→ **Task details**
Please copy each line in the records below that contains the string "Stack".

*** Data for this exercise Section Begins ***

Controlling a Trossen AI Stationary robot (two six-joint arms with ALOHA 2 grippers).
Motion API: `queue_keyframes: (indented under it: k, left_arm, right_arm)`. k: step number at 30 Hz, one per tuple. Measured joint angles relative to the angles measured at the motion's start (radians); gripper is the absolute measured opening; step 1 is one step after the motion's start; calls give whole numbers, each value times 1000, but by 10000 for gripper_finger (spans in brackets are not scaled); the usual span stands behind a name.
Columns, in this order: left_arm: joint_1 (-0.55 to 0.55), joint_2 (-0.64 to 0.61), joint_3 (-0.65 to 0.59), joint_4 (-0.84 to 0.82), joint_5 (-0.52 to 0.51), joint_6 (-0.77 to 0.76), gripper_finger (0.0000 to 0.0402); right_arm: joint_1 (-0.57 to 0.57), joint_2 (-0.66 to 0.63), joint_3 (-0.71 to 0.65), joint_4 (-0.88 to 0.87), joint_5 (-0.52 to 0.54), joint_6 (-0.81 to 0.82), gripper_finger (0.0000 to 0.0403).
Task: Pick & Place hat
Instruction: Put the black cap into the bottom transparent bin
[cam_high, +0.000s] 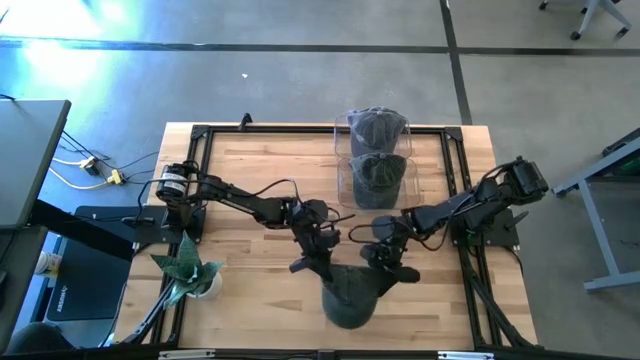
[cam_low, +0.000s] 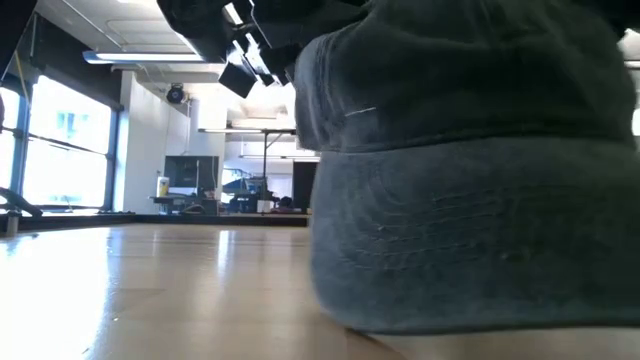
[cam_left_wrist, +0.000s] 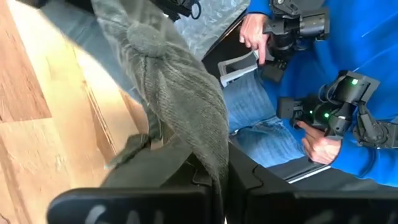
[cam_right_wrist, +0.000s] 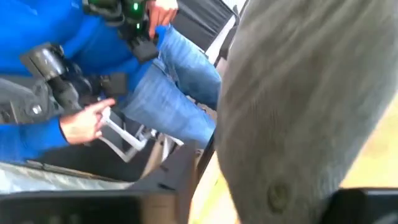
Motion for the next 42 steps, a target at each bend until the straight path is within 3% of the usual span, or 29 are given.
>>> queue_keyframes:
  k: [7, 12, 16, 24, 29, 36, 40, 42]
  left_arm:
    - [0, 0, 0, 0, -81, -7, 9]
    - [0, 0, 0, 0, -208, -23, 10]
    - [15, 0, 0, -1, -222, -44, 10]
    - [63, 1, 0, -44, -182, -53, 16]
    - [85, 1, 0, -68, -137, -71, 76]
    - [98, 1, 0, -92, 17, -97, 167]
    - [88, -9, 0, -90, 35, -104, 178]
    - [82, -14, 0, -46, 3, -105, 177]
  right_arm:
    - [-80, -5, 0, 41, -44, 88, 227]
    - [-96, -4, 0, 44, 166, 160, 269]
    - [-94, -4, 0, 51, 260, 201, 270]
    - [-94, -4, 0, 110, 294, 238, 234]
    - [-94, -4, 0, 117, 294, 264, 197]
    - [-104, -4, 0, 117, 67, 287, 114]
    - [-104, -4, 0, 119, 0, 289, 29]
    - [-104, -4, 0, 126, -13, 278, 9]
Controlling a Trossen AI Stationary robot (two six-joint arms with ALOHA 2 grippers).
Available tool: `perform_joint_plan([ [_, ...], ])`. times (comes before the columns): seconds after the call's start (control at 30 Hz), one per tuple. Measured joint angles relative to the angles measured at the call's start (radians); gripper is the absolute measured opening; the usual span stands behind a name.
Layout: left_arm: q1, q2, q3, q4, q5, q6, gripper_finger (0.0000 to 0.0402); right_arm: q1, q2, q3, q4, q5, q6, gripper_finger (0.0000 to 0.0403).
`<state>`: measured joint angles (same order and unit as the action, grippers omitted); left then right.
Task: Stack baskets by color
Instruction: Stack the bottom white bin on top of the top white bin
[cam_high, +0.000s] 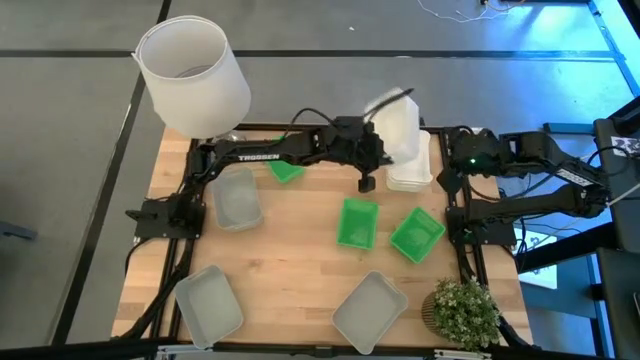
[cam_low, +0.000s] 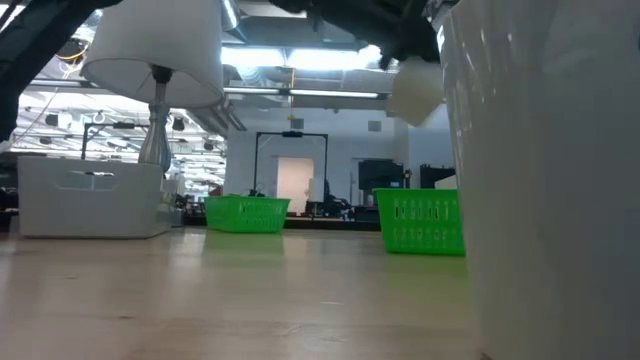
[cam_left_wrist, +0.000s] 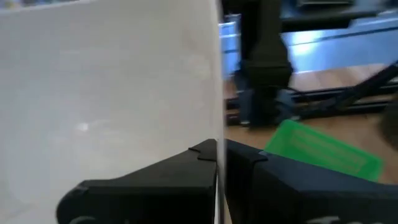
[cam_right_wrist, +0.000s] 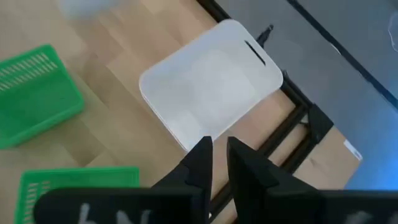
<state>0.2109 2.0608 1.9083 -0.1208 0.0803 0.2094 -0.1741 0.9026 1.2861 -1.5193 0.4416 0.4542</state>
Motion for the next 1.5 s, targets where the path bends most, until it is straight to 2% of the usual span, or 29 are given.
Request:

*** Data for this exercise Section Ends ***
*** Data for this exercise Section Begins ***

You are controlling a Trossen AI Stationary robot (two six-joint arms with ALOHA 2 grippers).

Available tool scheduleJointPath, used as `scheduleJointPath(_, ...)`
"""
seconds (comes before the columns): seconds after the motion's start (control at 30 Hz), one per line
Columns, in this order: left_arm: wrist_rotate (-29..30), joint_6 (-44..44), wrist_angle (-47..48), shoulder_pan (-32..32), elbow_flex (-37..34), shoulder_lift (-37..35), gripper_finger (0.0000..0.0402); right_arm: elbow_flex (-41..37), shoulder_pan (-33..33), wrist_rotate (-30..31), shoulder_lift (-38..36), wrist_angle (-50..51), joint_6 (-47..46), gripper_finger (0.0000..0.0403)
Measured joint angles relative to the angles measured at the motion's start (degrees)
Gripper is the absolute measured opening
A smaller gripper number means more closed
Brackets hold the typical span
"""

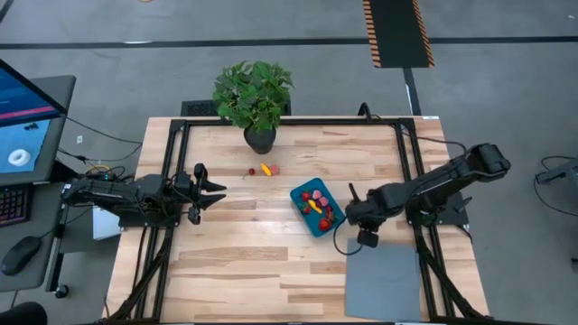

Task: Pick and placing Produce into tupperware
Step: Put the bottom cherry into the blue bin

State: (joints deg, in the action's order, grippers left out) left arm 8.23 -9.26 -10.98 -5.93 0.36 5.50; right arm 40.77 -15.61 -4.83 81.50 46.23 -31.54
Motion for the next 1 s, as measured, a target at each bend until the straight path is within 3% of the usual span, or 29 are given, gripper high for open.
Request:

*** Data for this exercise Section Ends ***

→ **Task result**
Task: Stack baskets by color
Instruction: Stack the bottom white bin on top of the top white bin

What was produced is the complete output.